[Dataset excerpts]
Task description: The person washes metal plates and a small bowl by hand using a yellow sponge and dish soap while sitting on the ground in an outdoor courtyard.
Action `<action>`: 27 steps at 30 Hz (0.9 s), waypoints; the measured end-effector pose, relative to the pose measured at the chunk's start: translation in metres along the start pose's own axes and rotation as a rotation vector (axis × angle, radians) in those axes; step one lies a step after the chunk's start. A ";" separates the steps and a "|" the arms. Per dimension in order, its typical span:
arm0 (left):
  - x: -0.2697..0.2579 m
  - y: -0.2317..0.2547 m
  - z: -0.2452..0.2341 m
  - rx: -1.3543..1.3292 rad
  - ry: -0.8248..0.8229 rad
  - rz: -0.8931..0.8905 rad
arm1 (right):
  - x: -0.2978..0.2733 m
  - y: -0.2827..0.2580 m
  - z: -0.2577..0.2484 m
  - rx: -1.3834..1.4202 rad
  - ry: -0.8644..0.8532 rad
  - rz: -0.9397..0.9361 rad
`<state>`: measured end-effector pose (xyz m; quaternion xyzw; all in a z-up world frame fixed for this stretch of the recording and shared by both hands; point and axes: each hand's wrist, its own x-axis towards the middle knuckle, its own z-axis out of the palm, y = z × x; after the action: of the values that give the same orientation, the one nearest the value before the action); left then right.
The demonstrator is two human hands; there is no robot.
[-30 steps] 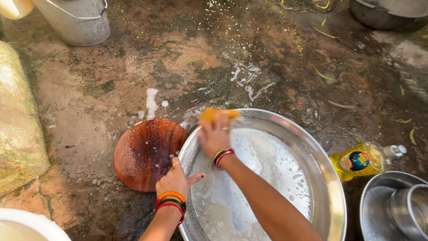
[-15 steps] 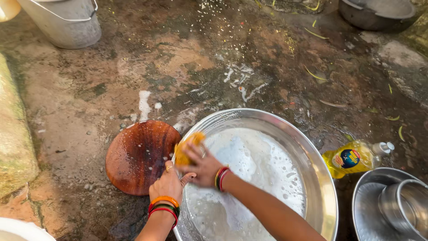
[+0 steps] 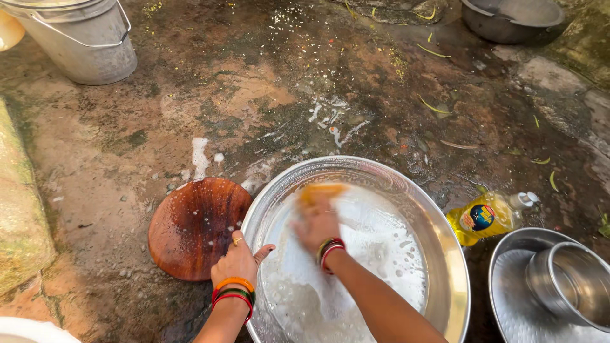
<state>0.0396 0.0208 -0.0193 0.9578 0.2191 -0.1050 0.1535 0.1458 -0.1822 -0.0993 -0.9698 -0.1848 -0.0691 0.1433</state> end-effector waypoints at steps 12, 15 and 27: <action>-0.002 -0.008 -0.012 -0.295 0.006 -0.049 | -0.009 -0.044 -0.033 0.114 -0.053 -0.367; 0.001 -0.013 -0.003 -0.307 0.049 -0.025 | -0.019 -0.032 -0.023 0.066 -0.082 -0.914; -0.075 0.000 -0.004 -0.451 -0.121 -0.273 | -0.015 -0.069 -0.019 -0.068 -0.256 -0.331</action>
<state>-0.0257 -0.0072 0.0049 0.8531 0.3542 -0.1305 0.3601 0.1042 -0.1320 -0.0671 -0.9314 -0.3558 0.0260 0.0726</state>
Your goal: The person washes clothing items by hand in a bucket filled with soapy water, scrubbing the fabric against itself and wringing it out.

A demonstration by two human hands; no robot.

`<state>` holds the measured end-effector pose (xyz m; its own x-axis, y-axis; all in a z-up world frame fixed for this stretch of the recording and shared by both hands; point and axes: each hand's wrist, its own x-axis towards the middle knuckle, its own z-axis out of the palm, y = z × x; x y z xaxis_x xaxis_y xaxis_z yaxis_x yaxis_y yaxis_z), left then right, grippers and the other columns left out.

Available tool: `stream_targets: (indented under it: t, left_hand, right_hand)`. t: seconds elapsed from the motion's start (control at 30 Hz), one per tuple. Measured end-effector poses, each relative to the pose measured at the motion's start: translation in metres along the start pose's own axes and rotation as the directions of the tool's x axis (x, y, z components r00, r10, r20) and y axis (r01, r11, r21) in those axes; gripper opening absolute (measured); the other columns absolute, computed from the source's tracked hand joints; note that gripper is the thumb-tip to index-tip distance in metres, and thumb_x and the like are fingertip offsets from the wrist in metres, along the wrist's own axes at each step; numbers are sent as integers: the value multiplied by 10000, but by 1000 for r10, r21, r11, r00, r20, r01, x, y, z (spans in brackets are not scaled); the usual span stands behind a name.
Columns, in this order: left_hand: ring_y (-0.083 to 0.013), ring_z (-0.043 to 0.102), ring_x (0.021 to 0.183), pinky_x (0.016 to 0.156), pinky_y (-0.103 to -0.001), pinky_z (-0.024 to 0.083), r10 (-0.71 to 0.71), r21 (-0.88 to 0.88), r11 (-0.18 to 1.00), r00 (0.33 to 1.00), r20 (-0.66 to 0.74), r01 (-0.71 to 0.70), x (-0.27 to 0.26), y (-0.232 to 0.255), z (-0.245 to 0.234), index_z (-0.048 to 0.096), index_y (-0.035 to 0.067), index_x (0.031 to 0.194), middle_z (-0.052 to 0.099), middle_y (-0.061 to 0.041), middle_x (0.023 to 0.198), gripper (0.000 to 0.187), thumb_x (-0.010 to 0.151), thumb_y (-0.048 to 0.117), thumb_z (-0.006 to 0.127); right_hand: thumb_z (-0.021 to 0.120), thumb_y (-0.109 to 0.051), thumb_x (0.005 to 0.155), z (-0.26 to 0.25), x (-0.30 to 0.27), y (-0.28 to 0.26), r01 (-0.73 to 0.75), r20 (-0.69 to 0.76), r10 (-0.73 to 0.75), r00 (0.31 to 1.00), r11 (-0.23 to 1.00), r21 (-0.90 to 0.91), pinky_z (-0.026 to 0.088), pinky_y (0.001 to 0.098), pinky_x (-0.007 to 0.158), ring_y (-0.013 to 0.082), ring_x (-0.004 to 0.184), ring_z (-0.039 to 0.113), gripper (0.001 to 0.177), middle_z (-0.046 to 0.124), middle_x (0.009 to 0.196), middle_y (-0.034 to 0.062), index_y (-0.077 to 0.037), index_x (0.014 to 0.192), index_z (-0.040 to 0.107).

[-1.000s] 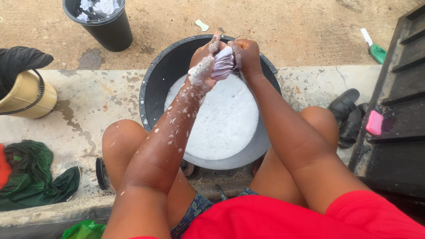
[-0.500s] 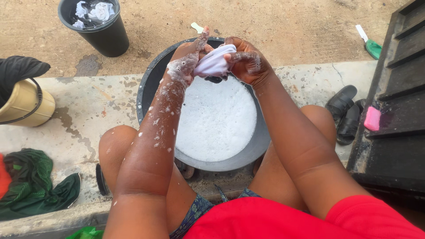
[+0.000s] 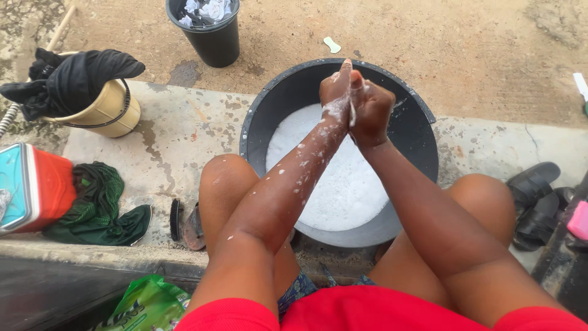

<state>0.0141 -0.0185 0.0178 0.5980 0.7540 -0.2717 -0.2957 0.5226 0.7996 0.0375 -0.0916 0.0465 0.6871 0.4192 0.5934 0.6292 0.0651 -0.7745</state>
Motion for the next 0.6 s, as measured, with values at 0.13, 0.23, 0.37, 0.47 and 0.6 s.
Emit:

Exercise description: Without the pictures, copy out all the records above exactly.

Response area:
Task description: The person washes metal plates and a small bowl by hand using a yellow sponge and dish soap while sitting on the ground in an outdoor courtyard.
Action `<action>`: 27 steps at 30 Hz (0.9 s), waypoints; the measured end-effector pose, relative to the pose measured at the chunk's start: translation in metres along the start pose's own axes and rotation as a rotation vector (axis × angle, radians) in those axes; step one lies a step after the chunk's start. A ";" separates the steps and a "|" the arms. Per dimension in order, its typical span:
arm0 (left):
  - x: -0.2697..0.2579 m
  - y: -0.2317..0.2547 m
  - z: -0.2452..0.2341 m
  - rx: -1.3543..1.3292 rad
  - ry: -0.8248..0.8229 rad
  - rz: -0.8931..0.8905 rad
arm1 (right):
  - x: -0.2978..0.2733 m
  - y: -0.2827..0.2580 m
  - z: -0.2577..0.2484 m
  - rx: -1.3834..1.4202 rad
  - ry: -0.8644..0.8532 rad
  - rz: -0.9397..0.9361 rad
`<state>`: measured end-effector pose (xyz m; quaternion xyzw; all in a z-up world frame fixed for this stretch of the recording and shared by both hands; point and axes: each hand's wrist, its own x-axis towards the middle knuckle, its own z-axis out of the palm, y = z × x; after the action: of the values that give the same orientation, the one nearest the value before the action); left then right.
The demonstrator is two human hands; there is no robot.
[-30 steps] 
[-15 steps] 
[+0 steps] 
<state>0.0396 0.0208 -0.0193 0.9578 0.2191 -0.1050 0.1535 0.1458 -0.1822 -0.0993 -0.9698 -0.1848 -0.0691 0.1433</state> end-effector waypoints at steps 12, 15 and 27: <action>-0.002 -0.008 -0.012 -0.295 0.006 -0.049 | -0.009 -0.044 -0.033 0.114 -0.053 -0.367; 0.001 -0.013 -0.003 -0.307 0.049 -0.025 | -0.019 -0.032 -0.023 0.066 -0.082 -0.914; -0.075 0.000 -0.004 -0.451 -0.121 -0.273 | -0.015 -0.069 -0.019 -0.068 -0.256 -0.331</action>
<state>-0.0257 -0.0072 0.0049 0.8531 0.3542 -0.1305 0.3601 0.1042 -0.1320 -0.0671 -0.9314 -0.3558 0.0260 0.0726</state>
Your goal: The person washes clothing items by hand in a bucket filled with soapy water, scrubbing the fabric against itself and wringing it out.

A demonstration by two human hands; no robot.

`<state>` holds the measured end-effector pose (xyz m; its own x-axis, y-axis; all in a z-up world frame fixed for this stretch of the recording and shared by both hands; point and axes: each hand's wrist, its own x-axis towards the middle knuckle, its own z-axis out of the palm, y = z × x; x y z xaxis_x xaxis_y xaxis_z yaxis_x yaxis_y yaxis_z), left then right, grippers and the other columns left out.

Available tool: `stream_targets: (indented under it: t, left_hand, right_hand)`. t: seconds elapsed from the motion's start (control at 30 Hz), one per tuple. Measured end-effector poses, each relative to the pose measured at the motion's start: translation in metres along the start pose's own axes and rotation as the directions of the tool's x axis (x, y, z components r00, r10, r20) and y axis (r01, r11, r21) in those axes; gripper opening absolute (measured); the other columns absolute, computed from the source's tracked hand joints; note that gripper is the thumb-tip to index-tip distance in metres, and thumb_x and the like are fingertip offsets from the wrist in metres, along the wrist's own axes at each step; numbers are sent as integers: the value multiplied by 10000, but by 1000 for r10, r21, r11, r00, r20, r01, x, y, z (spans in brackets are not scaled); the usual span stands behind a name.
Columns, in this order: left_hand: ring_y (-0.083 to 0.013), ring_z (-0.043 to 0.102), ring_x (0.021 to 0.183), pinky_x (0.016 to 0.156), pinky_y (-0.103 to -0.001), pinky_z (-0.024 to 0.083), r10 (-0.71 to 0.71), r21 (-0.88 to 0.88), r11 (-0.18 to 1.00), r00 (0.33 to 1.00), r20 (-0.66 to 0.74), r01 (-0.71 to 0.70), x (-0.27 to 0.26), y (-0.232 to 0.255), z (-0.245 to 0.234), index_z (-0.048 to 0.096), index_y (-0.035 to 0.067), index_x (0.031 to 0.194), middle_z (-0.052 to 0.099), middle_y (-0.061 to 0.041), middle_x (0.023 to 0.198), gripper (0.000 to 0.187), thumb_x (-0.010 to 0.151), thumb_y (-0.048 to 0.117), thumb_z (-0.006 to 0.127); right_hand: thumb_z (-0.021 to 0.120), thumb_y (-0.109 to 0.051), thumb_x (0.005 to 0.155), z (-0.26 to 0.25), x (-0.30 to 0.27), y (-0.28 to 0.26), r01 (-0.73 to 0.75), r20 (-0.69 to 0.76), r10 (-0.73 to 0.75), r00 (0.31 to 1.00), r11 (-0.23 to 1.00), r21 (-0.90 to 0.91), pinky_z (-0.026 to 0.088), pinky_y (0.001 to 0.098), pinky_x (-0.007 to 0.158), ring_y (-0.013 to 0.082), ring_x (-0.004 to 0.184), ring_z (-0.039 to 0.113), gripper (0.001 to 0.177), middle_z (-0.046 to 0.124), middle_x (0.009 to 0.196), middle_y (-0.034 to 0.062), index_y (-0.077 to 0.037), index_x (0.014 to 0.192), index_z (-0.040 to 0.107).

[-1.000s] 
[-0.500s] 
[+0.000s] 

<state>0.0141 -0.0185 0.0178 0.5980 0.7540 -0.2717 -0.2957 0.5226 0.7996 0.0375 -0.0916 0.0465 0.6871 0.4192 0.5934 0.6292 0.0651 -0.7745</state>
Motion for the next 0.6 s, as measured, with values at 0.13, 0.23, 0.37, 0.47 and 0.6 s.
Emit:

This finishes the response to the exercise.